Most of the Showdowns so far have been between things that were similar -- Andy Richter shows, or William Shatner and Christopher Walken. But there's no reason for that, other than that's the way it worked out. After all, most showdowns in real life -- and there are tons of showdowns in real life, don't kid yourself, bucko -- are between not similar people, but between polar opposites. Polar opposites like Obi-Wan Kenobi and Darth Vader. Or ... um...I can't think of any other showdowns.
While I'm on the subject, though, let me just make another point in my ongoing quest to prove that Star Wars, the movie the kids call "A New Hope" even though it's not "A New Hope," it's just "Star Wars," to prove that Star Wars was never intended to be a series of movies, but instead was going to be a standalone movie. Here's the point I will make:
In Star Wars, Darth Vader is referred to as "Lord Darth Vader." Which makes it seem like Darth is his first name. What makes it seem even more like "Darth" is his first name is that when he's fighting Obi-Wan, Obi-Wan calls him Darth.
But in the later movies, the prequels, we have "Darth Maul" and "Darth Sidious" and a variety of other "Darths" and are apparently to believe that "Darth" is a title.
Which makes no sense. If "Darth" is a title, like "Officer" or "General" or "Aquarium Manager," then why did Obi-Wan refer to "Darth" only by his title? Would Obi-Wan have said "If you strike me down, Aquarium Manager, I shall only become more powerful?" No. Plus, why would "Darth" Vader have two titles, "Lord" and "Darth?"
Here's what's more likely: George Lucas made up the name "Darth Vader" for the character, and then years and years later when he made the prequels, he decided that "Darth" was a title, and he decided that because he never went back and re-watched the first movie to realize that "Darth" was a name.
We're just all lucky that the Jedis in the prequels were not all called "Obi-Wans."
So anyway, I was eating peanut butter cups the other day, peanut butter cups we bought to celebrate the fact that Mr F and Mr Bunches are two and can eat peanuts - -nowadays, doctors don't let you feed your kids nuts until they're two, because peanut allergies have become a big deal; I don't understand how not eating peanuts can prevent a peanut allergy. I also don't understand why suddenly they're doing that when nobody ever worried about it before.
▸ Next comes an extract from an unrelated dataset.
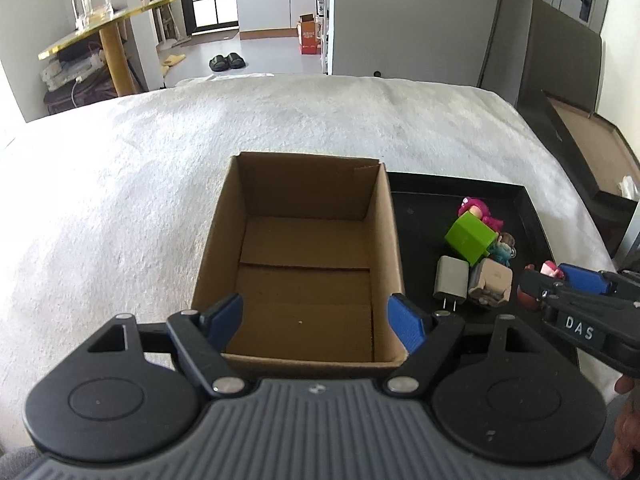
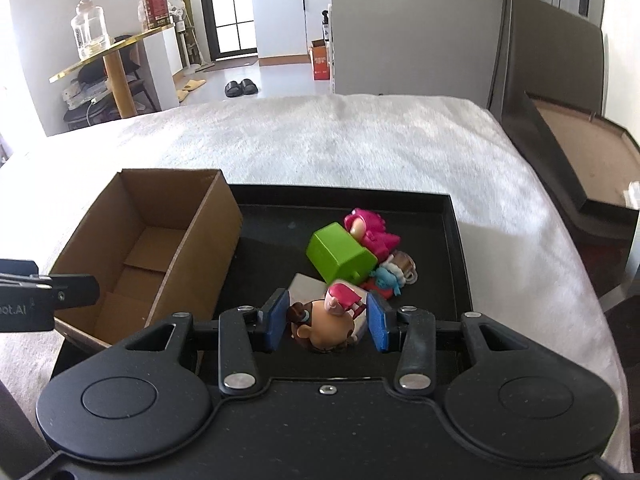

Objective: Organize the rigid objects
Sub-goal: 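Close the right gripper on the brown-haired doll with red hat, then carry the doll with the right gripper into the cardboard box and release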

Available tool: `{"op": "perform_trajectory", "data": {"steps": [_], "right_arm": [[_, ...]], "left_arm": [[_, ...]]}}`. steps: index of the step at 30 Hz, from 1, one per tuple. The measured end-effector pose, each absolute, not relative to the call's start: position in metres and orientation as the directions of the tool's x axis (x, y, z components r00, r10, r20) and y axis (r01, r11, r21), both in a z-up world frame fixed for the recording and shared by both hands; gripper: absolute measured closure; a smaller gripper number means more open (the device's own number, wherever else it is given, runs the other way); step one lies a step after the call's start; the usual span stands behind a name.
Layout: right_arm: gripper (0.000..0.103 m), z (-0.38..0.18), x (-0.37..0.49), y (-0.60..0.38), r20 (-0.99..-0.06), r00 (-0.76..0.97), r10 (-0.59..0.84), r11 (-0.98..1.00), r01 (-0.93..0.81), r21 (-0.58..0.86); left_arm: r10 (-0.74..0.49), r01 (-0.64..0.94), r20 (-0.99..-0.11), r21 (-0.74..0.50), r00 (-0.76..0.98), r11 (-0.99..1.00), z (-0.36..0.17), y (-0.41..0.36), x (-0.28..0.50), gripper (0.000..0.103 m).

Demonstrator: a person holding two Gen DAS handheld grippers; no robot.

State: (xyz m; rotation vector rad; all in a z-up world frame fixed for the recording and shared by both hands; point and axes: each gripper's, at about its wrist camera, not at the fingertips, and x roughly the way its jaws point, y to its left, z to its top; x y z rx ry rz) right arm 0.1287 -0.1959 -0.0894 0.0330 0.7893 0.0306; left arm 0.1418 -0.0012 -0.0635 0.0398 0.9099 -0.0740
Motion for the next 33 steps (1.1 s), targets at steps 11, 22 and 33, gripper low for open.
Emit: {"op": "perform_trajectory", "data": {"steps": [11,22,33], "right_arm": [[0.061,-0.071,0.136,-0.156,-0.677,0.736,0.008,0.999,-0.032,-0.023],[0.061,-0.068,0.146,-0.109,-0.675,0.737,0.026,0.994,-0.089,-0.059],[0.061,-0.069,0.163,-0.071,-0.679,0.733,0.041,0.984,-0.146,-0.099]], "left_arm": [[-0.063,0.051,-0.775,-0.04,0.629,0.998,-0.065,0.037,0.142,0.024],[-0.101,0.038,-0.77,-0.1,0.629,0.994,-0.076,0.068,0.149,0.024],[-0.149,-0.006,-0.793,-0.188,0.591,0.982,-0.097,0.093,0.164,0.06]]}}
Seriously: we are way more protective of kids these days than ever, and as a result kids seem to be getting more fragile. When I was a kid, I have on good authority, my parents didn't even belt us into the car; when we were really little, Mom would put us in laundry baskets to ride in the car. Also, we had lawn darts with real points. And we turned out just fine -- all my fingers and hands and eyeballs and not allergic to peanuts.
Now, though, kids don't eat peanuts until they're two, and they have padded playgrounds with wood chips instead of grass or cement or sand, and all the slides are made with sticky materials to prevent any actual sliding, and yet kids might as well be made of blown glass; if we keep on making kids safer, I imagine they'll all have to live in plastic bubbles like John Travolta had to in a movie I watched as a kid, a movie that still haunts me. I can remember the dramatic scene when he walked out of the bubble and lived life on his own for the first time. Having watched it as a kid, I don't recall if he dropped dead immediately or a few minutes later; I just recall that scene where he walked out of the bubble, and I recall wishing that I had to live in a bubble so that girls with Dorothy Hamill haircuts would like me and I could dramatically walk out, too.
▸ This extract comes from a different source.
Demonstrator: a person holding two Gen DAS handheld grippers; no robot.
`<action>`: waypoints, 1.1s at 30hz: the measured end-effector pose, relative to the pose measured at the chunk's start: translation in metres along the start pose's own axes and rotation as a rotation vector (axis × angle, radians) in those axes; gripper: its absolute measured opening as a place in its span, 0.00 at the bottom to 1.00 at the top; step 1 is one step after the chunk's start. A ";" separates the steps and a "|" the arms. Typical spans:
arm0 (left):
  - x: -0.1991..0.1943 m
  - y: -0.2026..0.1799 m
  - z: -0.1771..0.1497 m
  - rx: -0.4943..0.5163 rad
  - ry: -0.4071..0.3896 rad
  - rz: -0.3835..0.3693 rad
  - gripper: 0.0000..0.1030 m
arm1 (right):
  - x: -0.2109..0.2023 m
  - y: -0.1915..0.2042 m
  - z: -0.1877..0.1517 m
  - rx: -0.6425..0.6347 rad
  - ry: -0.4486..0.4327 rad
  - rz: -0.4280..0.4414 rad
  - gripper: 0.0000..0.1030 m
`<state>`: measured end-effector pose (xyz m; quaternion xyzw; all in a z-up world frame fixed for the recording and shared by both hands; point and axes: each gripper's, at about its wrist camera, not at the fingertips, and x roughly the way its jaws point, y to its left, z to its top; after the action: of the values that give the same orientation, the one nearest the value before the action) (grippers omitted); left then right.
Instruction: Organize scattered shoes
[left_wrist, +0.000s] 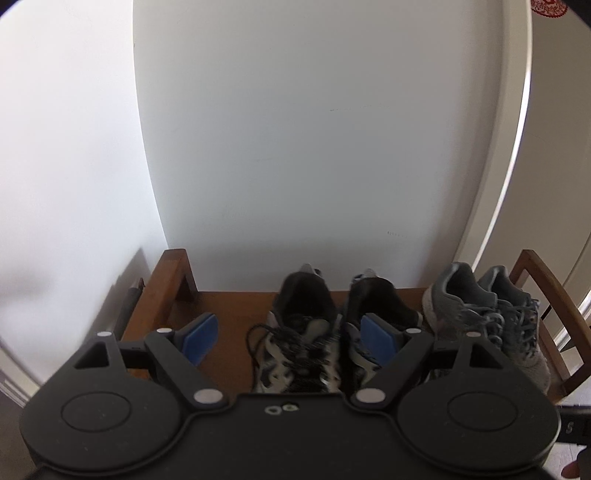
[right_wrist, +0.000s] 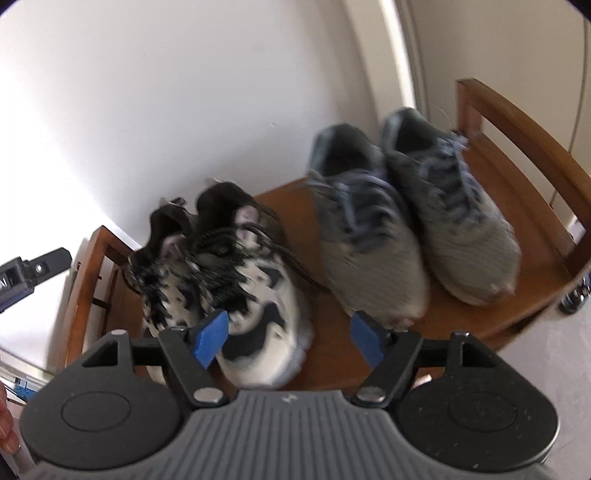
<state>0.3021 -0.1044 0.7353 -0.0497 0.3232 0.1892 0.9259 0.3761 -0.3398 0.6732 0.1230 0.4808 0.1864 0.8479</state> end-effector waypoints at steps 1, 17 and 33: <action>-0.003 -0.004 -0.002 0.002 -0.001 0.005 0.82 | 0.000 -0.006 -0.003 0.004 0.009 0.003 0.75; -0.044 -0.042 -0.020 0.010 0.022 0.088 0.82 | -0.013 -0.041 -0.047 -0.012 0.122 0.074 0.78; -0.070 -0.026 -0.061 0.043 0.140 0.091 0.82 | -0.049 -0.037 -0.106 0.029 0.154 0.005 0.86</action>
<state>0.2261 -0.1638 0.7300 -0.0280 0.3932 0.2201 0.8923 0.2688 -0.3911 0.6430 0.1217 0.5471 0.1903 0.8060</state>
I forget where I'm going with all of this. It's kind of late. Let me get on with it.
I was eating the peanut butter cups that we bought for the boys to celebrate being able to feed them peanuts, candy we bought as a treat only to learn that they don't like peanut butter at all, so I was eating what was left over as I walked around the kitchen and family room picking up slightly-chewed bits of peanut butter cup, and I began mulling which part was better, the peanut butter or the chocolate.
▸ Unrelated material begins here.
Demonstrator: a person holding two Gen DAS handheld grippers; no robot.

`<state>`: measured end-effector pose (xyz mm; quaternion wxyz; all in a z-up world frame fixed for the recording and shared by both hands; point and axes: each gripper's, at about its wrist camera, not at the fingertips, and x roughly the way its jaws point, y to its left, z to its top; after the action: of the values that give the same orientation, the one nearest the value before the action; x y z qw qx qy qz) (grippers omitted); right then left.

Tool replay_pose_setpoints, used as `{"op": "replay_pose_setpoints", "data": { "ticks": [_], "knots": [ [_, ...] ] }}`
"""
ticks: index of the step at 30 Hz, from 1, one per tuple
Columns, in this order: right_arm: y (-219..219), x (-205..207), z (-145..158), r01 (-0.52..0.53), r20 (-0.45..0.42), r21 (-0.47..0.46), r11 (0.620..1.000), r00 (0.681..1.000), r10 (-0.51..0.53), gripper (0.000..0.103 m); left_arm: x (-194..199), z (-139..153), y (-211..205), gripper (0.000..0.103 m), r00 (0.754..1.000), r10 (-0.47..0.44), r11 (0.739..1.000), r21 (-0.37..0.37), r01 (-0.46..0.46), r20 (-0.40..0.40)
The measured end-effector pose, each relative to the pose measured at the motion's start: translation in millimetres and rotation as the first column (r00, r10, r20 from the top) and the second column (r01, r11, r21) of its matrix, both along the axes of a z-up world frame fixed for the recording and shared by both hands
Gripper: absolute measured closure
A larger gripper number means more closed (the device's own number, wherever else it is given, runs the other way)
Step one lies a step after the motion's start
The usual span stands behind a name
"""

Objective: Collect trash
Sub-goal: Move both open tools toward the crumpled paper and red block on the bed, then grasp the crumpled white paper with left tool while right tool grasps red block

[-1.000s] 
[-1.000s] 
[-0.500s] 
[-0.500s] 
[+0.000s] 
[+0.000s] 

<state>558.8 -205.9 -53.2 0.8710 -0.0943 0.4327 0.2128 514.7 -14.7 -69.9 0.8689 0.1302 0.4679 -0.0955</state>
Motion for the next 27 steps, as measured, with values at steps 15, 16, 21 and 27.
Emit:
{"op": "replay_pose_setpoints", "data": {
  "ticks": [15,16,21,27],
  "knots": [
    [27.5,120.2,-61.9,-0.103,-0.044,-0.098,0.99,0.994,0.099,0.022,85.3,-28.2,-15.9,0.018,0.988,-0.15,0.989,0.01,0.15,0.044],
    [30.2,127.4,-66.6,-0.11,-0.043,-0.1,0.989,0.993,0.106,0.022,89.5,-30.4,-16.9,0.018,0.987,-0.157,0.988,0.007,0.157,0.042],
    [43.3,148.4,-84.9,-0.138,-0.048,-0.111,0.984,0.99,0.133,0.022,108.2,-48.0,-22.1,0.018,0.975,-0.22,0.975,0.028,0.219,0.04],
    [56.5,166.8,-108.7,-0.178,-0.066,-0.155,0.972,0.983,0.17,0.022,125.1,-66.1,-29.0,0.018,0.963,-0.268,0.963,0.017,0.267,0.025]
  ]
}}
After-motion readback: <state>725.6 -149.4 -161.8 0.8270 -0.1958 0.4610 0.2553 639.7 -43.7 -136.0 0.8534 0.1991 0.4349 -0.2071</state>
Some people, I'm sure, instinctively said neither -- they work together to create something great and are equally responsible for the success of that candy. Those people are communists and dreamers. No pair ever worked together equally to achieve success; one half always carries the burden while the other sort of slouches along and shares in the success. Look at the great teams of history: Adam and Eve, King Arthur and Merlin, smoke and fire (yes, they're a team -- where there's smoke, there's fire), Rain Man and Tom Cruise, and blue moon ice cream mixed with caramel corn, to name five -- all duos, and all with one half of the duo obviously carrying the other half. (Although Blue Moon/Caramel Corn comes pretty close to the egalitarian ideal).
So don't get all hyped up on they share equally. One is leading the other, and I'm positive that peanut butter is the leader.
Chocolate can't be the leader; chocolate can't be carrying the load and be The Best Part because, let's face it, chocolate simply isn't a leader. Chocolate as a food is the best friend to the hot girl; it's the thing you pay attention to because you have to if you want to have a shot at the thing you really want. Chocolate on its own can barely hold one's interest; who really eats just plain chocolate? Nobody, that's who-- it's always trying to jazz itself up by being milk chocolate or white chocolate or dark chocolate or baking chocolate or chocolate chips -- all of those things being chocolate trying desperately to get your attention and hold it, but it won't work because while you'll trade a little small talk with chocolate while it's hotter friend is in the bathroom, once the hotter friend comes back, chocolate is left to sit on the other side of the table and make random comments about the song playing on the jukebox.
Peanut butter, on the other hand --- now there's a leader. Sticks to the roof of your mouth, can be dipped into with a finger, and is always, always consistent. Try to change peanut butter -- make it organic, or chunky, or mix it with jelly like Goober -- but it's still peanut butter. It still looks and tastes and acts like peanut butter. It may be peanut butter with peanut bits in it, or peanut butter standing a little too close to jelly, but it's still obviously peanut butter.
Peanut butter knows it's awesome and doesn't have to try to get your attention. Peanut butter does what it wants and lets you come to it -- and then makes things difficult for you by making it hard to talk while you eat it and gluing the bread in your sandwich to your gums just as your boss buzzes you to ask you a question. But that's the way peanut butter rolls, and that's why Peanut Butter is The Best Part of A Reese's Peanut Butter Cup.